[PATCH v3 0/8] fast-import: tighten parsing of paths

[Date Prev][Date Next][Thread Prev][Thread Next][Date Index][Thread Index]

 



> fast-import has subtle differences in how it parses file paths between each
> occurrence of <path> in the grammar. Many errors are suppressed or not checked,
> which could lead to silent data corruption.

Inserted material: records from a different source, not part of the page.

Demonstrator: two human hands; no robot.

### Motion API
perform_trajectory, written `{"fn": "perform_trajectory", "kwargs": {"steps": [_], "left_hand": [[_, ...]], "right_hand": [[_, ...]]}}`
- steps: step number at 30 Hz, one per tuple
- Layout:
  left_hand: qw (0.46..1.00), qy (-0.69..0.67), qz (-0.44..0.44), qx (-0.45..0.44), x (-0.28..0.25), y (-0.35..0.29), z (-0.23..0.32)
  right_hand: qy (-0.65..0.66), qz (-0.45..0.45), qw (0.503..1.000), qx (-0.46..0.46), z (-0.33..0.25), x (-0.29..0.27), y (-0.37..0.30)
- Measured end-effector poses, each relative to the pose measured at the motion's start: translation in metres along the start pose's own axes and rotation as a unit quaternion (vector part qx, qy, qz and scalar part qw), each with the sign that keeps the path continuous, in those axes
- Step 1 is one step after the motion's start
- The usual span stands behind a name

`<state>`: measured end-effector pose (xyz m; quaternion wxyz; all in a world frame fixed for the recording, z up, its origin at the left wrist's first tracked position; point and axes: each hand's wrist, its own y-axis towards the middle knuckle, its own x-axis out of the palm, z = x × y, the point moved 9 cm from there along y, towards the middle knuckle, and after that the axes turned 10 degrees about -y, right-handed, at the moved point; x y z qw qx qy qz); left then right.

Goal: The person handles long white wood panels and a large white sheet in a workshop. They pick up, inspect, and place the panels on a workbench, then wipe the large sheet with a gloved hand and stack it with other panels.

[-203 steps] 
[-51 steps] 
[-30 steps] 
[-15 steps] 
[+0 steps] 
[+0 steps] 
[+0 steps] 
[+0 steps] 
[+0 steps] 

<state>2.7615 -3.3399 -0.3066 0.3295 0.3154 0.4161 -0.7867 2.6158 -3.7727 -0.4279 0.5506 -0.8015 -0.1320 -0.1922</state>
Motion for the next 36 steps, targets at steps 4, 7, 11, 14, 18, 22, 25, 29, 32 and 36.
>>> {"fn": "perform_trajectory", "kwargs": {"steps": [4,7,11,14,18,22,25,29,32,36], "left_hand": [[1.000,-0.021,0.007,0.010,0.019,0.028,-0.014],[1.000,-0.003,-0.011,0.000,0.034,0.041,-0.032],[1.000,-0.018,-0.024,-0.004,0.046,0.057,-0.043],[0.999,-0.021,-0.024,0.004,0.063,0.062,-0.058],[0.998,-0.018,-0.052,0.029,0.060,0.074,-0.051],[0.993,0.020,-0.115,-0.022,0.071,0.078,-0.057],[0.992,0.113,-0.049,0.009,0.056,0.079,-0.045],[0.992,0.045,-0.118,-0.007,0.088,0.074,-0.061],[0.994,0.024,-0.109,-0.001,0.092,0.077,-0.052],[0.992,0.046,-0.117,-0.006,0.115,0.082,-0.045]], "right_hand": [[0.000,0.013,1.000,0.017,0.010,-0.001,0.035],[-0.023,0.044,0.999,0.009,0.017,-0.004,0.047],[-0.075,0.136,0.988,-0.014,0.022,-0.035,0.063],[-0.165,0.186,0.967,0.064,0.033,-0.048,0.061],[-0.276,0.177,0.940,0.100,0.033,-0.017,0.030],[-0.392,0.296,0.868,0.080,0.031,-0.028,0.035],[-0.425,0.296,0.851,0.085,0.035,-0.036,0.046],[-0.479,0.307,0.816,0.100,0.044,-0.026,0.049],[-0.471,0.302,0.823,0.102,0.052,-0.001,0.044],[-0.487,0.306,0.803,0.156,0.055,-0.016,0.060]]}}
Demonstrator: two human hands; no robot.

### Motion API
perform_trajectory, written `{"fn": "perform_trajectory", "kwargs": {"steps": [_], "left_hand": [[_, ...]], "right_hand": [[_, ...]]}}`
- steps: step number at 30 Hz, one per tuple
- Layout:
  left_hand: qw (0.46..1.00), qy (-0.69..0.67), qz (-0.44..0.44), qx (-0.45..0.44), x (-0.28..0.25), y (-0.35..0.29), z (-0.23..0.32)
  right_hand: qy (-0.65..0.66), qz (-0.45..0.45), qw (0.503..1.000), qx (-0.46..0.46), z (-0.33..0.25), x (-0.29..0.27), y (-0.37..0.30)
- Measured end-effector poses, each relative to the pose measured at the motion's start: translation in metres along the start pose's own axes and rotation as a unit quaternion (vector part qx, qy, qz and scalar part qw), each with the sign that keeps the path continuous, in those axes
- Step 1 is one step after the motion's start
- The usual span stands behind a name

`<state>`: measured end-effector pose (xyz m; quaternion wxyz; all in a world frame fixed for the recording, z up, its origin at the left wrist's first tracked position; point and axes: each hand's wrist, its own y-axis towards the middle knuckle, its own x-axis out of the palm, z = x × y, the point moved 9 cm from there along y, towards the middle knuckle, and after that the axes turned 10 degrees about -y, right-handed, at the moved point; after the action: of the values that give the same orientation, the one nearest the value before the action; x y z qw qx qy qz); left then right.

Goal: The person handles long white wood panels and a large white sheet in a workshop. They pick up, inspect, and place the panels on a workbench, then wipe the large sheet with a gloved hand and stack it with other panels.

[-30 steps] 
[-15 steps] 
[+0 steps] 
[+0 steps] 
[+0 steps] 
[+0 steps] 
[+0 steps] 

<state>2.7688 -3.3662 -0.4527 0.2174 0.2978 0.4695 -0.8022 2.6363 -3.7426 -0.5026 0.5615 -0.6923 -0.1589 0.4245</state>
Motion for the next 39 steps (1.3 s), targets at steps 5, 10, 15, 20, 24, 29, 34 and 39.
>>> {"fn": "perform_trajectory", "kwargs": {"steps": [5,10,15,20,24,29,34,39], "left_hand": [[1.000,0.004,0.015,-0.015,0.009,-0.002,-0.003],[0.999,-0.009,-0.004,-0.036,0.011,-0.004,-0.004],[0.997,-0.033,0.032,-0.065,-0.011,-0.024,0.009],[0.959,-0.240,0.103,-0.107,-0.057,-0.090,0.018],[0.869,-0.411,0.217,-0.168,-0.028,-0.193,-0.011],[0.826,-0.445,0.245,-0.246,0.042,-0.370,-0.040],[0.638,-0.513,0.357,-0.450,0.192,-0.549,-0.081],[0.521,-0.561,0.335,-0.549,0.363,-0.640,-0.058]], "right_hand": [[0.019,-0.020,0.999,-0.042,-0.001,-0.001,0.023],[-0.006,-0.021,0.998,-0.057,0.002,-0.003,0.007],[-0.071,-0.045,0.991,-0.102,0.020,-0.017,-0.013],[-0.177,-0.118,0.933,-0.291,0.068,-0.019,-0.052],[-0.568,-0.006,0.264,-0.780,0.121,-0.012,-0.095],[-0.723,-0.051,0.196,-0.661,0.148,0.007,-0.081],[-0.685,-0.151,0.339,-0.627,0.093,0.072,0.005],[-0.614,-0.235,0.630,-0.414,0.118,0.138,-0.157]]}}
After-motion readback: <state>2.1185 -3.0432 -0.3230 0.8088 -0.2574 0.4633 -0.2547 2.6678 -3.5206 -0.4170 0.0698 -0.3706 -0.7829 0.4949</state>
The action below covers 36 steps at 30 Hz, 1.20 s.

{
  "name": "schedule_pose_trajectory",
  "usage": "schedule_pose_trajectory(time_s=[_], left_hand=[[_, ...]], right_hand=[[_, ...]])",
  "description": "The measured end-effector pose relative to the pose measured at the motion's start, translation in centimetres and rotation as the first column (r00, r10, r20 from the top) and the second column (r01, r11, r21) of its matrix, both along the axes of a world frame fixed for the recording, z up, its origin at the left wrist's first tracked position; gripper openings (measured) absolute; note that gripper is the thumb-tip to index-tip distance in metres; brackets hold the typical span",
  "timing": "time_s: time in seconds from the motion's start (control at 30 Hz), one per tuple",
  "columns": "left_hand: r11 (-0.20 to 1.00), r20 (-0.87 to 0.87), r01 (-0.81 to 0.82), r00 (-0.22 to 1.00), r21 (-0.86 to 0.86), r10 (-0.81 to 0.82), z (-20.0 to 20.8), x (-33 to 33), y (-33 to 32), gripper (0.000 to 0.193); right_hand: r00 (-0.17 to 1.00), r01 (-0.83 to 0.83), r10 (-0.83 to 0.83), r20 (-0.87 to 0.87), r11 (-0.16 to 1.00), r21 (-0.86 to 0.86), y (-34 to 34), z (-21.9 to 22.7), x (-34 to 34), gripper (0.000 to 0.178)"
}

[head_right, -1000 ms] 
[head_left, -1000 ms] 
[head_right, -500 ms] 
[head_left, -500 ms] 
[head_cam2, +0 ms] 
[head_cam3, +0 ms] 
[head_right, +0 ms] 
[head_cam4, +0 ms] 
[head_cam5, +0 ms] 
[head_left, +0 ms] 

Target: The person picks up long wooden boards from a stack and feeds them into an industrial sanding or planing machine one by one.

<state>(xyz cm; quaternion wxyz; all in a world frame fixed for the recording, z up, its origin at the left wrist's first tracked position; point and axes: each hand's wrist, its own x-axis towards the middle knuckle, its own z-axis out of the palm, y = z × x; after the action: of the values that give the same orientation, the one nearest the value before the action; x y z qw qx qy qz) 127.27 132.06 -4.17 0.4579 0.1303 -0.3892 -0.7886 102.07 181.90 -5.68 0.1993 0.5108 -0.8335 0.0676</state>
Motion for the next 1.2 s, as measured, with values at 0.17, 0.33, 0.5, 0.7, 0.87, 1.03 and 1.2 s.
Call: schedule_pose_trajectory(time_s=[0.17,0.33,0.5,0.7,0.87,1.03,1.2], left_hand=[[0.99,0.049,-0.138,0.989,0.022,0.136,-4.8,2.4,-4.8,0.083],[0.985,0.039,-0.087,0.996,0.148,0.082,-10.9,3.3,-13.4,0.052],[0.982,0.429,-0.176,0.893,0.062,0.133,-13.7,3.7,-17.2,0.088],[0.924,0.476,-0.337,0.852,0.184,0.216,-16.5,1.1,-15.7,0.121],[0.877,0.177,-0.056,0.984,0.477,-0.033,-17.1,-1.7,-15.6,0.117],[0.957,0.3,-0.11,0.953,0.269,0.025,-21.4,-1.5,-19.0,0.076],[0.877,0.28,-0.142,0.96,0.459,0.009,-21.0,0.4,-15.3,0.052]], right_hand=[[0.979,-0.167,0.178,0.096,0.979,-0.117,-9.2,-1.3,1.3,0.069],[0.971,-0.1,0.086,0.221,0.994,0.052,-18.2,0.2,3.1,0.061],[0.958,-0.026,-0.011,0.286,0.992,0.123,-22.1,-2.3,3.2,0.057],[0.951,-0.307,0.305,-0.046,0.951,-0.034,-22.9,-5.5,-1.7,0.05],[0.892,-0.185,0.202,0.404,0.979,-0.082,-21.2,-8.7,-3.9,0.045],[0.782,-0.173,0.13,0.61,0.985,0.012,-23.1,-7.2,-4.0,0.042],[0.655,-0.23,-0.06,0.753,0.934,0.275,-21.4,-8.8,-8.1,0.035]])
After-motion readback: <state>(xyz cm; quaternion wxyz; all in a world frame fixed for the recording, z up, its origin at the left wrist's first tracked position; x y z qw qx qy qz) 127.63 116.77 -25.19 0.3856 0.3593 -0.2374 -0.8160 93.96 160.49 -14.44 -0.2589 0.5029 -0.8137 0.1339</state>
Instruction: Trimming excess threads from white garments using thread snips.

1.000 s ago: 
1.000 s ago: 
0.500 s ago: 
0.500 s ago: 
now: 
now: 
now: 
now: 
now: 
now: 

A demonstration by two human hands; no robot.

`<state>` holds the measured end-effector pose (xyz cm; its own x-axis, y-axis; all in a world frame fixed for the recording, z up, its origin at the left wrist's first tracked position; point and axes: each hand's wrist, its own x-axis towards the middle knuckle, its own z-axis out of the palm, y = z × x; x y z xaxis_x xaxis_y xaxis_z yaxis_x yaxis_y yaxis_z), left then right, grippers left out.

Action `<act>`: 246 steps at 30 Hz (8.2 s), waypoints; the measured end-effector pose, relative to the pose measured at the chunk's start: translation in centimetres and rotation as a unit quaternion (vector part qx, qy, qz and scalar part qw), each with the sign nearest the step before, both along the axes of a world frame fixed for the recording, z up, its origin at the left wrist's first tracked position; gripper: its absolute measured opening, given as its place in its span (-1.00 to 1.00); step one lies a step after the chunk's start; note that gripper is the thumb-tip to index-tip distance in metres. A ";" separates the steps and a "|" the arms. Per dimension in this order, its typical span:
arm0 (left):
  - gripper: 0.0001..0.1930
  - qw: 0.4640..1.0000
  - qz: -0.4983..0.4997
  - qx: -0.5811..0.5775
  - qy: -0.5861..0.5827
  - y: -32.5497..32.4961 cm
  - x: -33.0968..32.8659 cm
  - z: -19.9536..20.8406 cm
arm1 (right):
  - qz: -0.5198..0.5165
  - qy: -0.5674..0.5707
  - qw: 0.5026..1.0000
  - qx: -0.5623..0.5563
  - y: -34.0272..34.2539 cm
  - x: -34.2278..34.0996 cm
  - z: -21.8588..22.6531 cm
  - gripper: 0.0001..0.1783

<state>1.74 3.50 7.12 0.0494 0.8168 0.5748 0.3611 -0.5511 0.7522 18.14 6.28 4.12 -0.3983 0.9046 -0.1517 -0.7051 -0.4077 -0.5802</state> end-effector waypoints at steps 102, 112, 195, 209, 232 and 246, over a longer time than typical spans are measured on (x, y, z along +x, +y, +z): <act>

A particularly bad case is when a
> front-end sent escapes that Git doesn't recognize (e.g., hex escapes are not
> supported), it would be treated as literal bytes instead of a quoted string.
>
> Bring path parsing into line with the documented behavior and improve
> documentation to fill in missing details.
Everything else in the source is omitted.